**Work instruction:** Retype the listing exactly, with no images.

**Material provided:**

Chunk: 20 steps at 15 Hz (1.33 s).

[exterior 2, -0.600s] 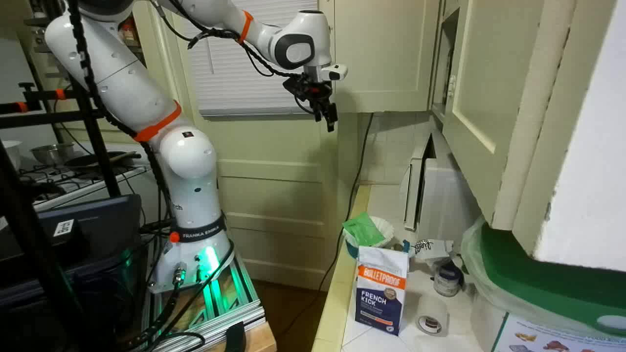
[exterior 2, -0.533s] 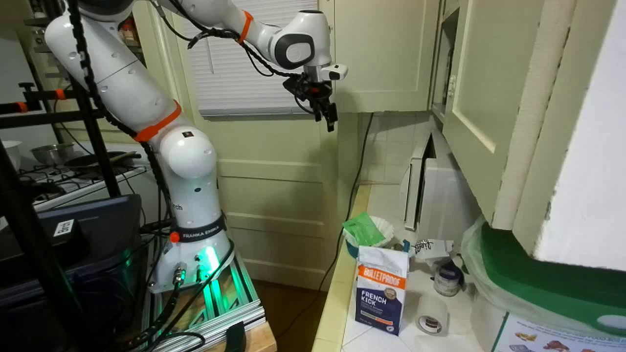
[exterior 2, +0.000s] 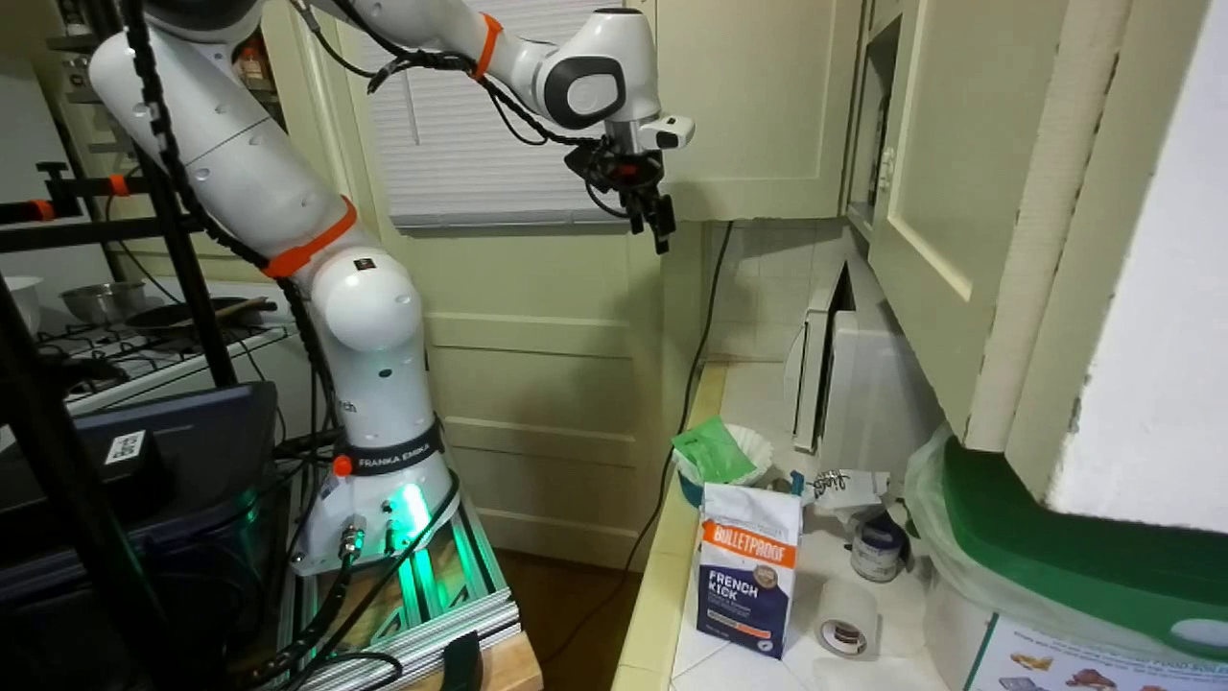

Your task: Open the microwave, then put the blue bowl inside

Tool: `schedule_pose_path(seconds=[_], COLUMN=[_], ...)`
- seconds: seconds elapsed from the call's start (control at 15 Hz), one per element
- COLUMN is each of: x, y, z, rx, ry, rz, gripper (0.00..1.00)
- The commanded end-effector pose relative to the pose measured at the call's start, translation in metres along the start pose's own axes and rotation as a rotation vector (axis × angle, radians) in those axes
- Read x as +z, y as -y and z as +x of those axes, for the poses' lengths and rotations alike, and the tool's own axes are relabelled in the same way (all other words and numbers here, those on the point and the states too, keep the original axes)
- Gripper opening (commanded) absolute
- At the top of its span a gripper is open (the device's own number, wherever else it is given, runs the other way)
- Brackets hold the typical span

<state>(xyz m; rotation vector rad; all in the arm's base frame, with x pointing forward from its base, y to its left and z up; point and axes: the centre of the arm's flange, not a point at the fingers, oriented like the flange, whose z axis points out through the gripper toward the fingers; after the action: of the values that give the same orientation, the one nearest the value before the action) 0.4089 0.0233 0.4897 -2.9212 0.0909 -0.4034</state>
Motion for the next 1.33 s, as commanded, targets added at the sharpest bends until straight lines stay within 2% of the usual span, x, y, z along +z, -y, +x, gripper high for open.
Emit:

**Output:**
Chunk: 20 steps at 15 Hz (1.33 s).

[exterior 2, -0.600s] 
[exterior 2, -0.533s] 
[exterior 2, +0.000s] 

Your task: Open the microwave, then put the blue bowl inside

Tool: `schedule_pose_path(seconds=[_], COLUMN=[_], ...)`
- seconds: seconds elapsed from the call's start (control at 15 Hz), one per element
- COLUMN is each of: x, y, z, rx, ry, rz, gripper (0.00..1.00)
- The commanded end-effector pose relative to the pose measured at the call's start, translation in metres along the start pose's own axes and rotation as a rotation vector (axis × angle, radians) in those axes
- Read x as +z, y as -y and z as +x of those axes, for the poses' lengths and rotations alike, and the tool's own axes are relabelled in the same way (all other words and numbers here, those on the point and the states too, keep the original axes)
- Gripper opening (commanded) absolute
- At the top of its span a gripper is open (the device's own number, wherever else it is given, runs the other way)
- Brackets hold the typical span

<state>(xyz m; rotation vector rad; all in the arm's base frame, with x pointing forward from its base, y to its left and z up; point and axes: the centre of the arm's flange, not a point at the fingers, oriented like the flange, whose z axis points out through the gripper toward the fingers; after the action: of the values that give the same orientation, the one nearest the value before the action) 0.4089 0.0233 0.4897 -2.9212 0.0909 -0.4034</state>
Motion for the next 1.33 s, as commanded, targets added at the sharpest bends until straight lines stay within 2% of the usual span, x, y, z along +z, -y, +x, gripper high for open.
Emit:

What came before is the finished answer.